Je fais du sport, Je mange encore moins, Je monte sur la balance.

Cette nuit, je me suis réveillée. Chez moi, tout le monde dort. Il n'y a pas de bruit. Mais moi, je n'y arrive plus : je me sens suffoquer à cause de cette fumée si opaque, maintenant omni-présente, qui me colle à la peau. On dirait de la suie. Elle me hante. Alors je fais des pompes, des abdos et ce même si je n'en peux plus. Je me sentirai mieux demain.

À table, on me regarde. Ma famille remarque que je ne mange presque plus : je culpabilise en voyant leurs regards insistants et mon assiette qui ne se videra pas. Alors je fais un effort : je mange. Mais leurs regards changent : à présent je les dégoutte, je suis grosse et je mange.
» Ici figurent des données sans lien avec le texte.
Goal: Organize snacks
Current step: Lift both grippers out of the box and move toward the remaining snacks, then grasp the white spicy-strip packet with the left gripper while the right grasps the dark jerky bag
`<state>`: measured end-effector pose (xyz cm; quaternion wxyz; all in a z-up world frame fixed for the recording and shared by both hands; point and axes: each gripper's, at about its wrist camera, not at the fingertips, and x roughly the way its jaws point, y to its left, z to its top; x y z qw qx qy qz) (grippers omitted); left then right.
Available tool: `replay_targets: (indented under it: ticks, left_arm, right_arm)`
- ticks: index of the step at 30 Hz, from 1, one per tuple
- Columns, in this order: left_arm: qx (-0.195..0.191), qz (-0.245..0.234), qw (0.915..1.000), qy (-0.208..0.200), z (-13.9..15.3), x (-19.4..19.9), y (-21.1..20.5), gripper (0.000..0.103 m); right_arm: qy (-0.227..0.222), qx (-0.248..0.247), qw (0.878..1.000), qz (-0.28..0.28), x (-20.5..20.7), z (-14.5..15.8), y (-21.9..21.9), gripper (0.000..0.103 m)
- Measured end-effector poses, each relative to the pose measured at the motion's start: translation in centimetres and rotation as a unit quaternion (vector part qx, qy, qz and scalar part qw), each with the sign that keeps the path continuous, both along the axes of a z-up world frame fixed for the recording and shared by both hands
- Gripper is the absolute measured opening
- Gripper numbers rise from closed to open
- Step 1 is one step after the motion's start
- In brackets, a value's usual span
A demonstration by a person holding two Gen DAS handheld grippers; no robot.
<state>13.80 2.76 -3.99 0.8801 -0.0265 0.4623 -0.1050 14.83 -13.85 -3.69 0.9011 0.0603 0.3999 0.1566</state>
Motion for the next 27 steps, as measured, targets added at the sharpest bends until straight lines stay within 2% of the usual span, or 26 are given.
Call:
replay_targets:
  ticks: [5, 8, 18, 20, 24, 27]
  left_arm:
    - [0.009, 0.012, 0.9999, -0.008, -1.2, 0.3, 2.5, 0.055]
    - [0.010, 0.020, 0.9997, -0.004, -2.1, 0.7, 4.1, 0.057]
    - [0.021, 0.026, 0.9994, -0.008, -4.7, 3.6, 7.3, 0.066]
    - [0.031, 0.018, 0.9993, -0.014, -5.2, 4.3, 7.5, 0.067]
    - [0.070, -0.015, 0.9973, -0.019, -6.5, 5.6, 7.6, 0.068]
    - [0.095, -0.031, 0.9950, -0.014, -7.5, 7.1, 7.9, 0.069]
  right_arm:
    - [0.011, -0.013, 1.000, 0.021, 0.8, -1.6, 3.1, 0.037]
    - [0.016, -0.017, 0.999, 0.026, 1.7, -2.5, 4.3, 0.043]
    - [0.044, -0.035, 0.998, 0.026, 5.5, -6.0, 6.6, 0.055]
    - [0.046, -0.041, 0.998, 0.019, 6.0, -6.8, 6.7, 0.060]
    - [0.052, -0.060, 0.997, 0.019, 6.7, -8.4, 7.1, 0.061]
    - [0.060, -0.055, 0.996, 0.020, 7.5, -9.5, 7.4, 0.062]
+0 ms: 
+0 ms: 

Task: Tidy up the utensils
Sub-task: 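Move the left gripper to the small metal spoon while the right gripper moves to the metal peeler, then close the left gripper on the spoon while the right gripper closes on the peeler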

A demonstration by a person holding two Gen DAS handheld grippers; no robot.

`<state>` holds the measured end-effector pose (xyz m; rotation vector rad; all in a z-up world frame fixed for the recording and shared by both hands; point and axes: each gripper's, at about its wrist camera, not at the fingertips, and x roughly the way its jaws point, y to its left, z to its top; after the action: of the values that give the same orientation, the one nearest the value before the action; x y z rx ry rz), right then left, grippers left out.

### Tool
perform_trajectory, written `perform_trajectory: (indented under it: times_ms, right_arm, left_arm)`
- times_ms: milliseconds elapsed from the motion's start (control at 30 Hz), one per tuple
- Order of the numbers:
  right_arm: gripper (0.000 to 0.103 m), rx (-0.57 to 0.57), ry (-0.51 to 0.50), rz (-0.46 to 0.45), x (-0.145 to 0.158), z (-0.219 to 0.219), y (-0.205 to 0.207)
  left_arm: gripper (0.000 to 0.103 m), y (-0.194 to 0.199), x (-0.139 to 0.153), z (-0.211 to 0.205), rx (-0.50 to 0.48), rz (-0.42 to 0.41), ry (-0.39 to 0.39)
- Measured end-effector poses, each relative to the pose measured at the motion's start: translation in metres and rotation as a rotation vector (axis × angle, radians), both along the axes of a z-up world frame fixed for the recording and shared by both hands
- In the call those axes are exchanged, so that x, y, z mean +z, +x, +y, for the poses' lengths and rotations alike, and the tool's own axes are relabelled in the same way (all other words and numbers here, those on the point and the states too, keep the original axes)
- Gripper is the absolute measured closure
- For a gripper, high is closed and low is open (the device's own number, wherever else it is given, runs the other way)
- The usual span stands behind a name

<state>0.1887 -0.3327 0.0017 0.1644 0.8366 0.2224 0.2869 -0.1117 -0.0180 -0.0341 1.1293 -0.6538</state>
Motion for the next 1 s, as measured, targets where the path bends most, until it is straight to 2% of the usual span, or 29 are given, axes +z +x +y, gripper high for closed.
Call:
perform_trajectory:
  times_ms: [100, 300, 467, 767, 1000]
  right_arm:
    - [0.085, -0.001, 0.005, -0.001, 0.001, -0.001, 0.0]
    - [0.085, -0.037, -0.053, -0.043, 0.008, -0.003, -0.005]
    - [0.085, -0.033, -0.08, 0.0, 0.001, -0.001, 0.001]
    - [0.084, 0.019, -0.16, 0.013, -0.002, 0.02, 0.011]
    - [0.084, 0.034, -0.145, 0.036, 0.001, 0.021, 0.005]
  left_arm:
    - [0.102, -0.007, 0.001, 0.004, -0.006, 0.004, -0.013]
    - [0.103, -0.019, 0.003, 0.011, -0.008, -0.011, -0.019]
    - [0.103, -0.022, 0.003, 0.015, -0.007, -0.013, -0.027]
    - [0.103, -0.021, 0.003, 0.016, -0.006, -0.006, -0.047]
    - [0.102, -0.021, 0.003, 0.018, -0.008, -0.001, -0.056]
Je sais que quelque chose ne va pas, alors je préfère faire semblant : je continue de manger parce que je sais qu'au fond, ils préfèrent ça et parce que je sens aussi que j'en ai terriblement envie, ça fait trop longtemps que je me prive. Mais je ne supporte pas l'idée d'avoir tant dans l'estomac : je vais grossir, ça va se voir, on va me regarder. Alors je m'enferme dans les toilettes, et je fais en sorte que ça ressorte au plus vite, qu'il n'en reste rien. C’est désagréable mais je préfère ça.

Je fais du sport, Je mange, Je rejette, Je monte sur la balance, Je ne dors toujours pas.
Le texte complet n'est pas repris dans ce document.